In the listing below, locate the line containing "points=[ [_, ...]" and the line containing "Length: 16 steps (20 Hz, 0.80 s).". Output both of them and every line between, exactly as written, and nothing more.

◆ ◆ ◆ ◆ ◆ ◆ ◆

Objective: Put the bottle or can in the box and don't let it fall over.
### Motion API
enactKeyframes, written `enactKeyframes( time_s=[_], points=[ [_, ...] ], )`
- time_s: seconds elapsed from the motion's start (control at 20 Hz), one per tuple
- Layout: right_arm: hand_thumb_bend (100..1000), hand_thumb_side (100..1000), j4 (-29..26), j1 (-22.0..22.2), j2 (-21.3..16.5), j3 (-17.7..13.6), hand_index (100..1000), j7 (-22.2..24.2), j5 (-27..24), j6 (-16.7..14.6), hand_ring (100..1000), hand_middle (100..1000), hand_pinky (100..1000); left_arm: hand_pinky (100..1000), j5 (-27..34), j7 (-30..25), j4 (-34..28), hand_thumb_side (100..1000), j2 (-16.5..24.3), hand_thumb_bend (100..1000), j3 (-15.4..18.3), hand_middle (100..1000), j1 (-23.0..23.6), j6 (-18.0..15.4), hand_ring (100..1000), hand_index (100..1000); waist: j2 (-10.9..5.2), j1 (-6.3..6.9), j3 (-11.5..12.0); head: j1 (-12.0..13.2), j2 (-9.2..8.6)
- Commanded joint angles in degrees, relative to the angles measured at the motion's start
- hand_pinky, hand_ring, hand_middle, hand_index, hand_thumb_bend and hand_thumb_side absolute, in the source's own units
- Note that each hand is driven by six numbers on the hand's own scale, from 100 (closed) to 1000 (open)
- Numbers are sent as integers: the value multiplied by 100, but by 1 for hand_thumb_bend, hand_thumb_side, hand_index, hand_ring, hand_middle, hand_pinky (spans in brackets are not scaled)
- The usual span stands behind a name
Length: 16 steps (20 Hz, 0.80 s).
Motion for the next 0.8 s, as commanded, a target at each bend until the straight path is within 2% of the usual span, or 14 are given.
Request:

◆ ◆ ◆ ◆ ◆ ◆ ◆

■ Your solution:
enactKeyframes, written `enactKeyframes( time_s=[_], points=[ [_, ...] ], )`
- time_s: seconds elapsed from the motion's start (control at 20 Hz), one per tuple
- Layout: right_arm: hand_thumb_bend (100..1000), hand_thumb_side (100..1000), j4 (-29..26), j1 (-22.0..22.2), j2 (-21.3..16.5), j3 (-17.7..13.6), hand_index (100..1000), j7 (-22.2..24.2), j5 (-27..24), j6 (-16.7..14.6), hand_ring (100..1000), hand_middle (100..1000), hand_pinky (100..1000); left_arm: hand_pinky (100..1000), j5 (-27..34), j7 (-30..25), j4 (-34..28), hand_thumb_side (100..1000), j2 (-16.5..24.3), hand_thumb_bend (100..1000), j3 (-15.4..18.3), hand_middle (100..1000), j1 (-23.0..23.6), j6 (-18.0..15.4), hand_ring (100..1000), hand_index (100..1000); waist: j2 (-10.9..5.2), j1 (-6.3..6.9), j3 (-11.5..12.0); head: j1 (-12.0..13.2), j2 (-9.2..8.6)
- Commanded joint angles in degrees, relative to the angles measured at the motion's start
- hand_pinky, hand_ring, hand_middle, hand_index, hand_thumb_bend and hand_thumb_side absolute, in the source's own units
- Note that each hand is driven by six numbers on the hand's own scale, from 100 (closed) to 1000 (open)
- Numbers are sent as integers: the value multiplied by 100, but by 1 for hand_thumb_bend, hand_thumb_side, hand_index, hand_ring, hand_middle, hand_pinky (spans in brackets are not scaled)
- The usual span stands behind a name
Length: 16 steps (20 Hz, 0.80 s).

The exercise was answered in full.